A Decision To Be Made

Previous versions of DirectQ had an FPS lock of 500 FPS in regular game play (it was unlocked in timedemos), but I removed it for 1.8.666b.

I'm thinking of putting it back in. You see, I'm working on separating the timers in the various components, so that the renderer - for example - can run independently of the client and the server, and at it's own speed. This brings some serious problems to light that didn't really exist before, most particularly that things start behaving a little oddly when you exceed 500 FPS, and they behave really oddly when you exceed 1000 FPS.

What kind of things? Well, above 1000 FPS, and because DirectQ uses an integer timer (it's rock-solid and completely immune to accumulated floating point precision errors) we're getting frametimes of 0 most of the time. This means that anything that's time-dependent in the engine (which is pretty much everything) won't actually happen! The biggest culprit so far is the console. Above 1000 FPS it won't come down at all during gameplay! I suspect that there are more, but I haven't seen them yet.

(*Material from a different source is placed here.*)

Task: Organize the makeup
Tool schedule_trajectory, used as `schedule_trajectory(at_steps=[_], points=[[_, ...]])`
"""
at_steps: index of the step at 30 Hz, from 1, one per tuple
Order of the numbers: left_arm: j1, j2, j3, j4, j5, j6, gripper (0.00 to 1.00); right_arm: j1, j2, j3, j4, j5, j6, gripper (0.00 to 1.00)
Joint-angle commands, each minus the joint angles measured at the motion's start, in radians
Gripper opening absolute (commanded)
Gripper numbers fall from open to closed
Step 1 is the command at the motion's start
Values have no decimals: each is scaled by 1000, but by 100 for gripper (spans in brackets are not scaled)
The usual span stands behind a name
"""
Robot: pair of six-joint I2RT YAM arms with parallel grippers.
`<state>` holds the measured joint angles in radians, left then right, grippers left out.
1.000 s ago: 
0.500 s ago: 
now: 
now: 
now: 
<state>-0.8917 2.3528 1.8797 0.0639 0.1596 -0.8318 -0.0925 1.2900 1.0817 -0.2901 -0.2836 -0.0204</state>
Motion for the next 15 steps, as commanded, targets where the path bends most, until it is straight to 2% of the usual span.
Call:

Above 500 FPS we're in a situation where integer division comes into play. Say you're running at 501 FPS; because of integer division, that means that frames get a time of only 1 millisecond, whereas they should be nearer to two. It's not as pronounced as when you're above 1000 FPS, but it still does lead to some jerkiness.

The proposed FPS lock is going to be 250 FPS. At this point integer division is not going to be such a dramatic thing as the differences between points become smaller.

We're clearly in a trade-off situation here. The choice is between a floating point-happy timer that has humungous problems of it's own (accumulated precision loss, based on an unreliable source that may change during gameplay) or an integer timer that has these problems I've just described. I lean towards favouring keeping the timings rock-solid and adding code to prevent the integer timer problems from happening (i.e. an FPS lock). With the floating point timer it's completely out of my control.

Of course, if I can find another solution that doesn't require the FPS lock I'll do it for sure. I already have some ideas for that, but I can't promise anything.

This is going to start becoming a problem for all clients as GPUs get faster, especially in Quake where people like to run at uber-elite FPS, so everyone's going to face this at some time or another.

2 comments:

=peg= said...

Locking fps at 250 sounds reasonable enough to me, I lock my fps at 250 anyway, so.. ;)

Andy said...

I agree with =peg=; 250fps is very much quite reasonable.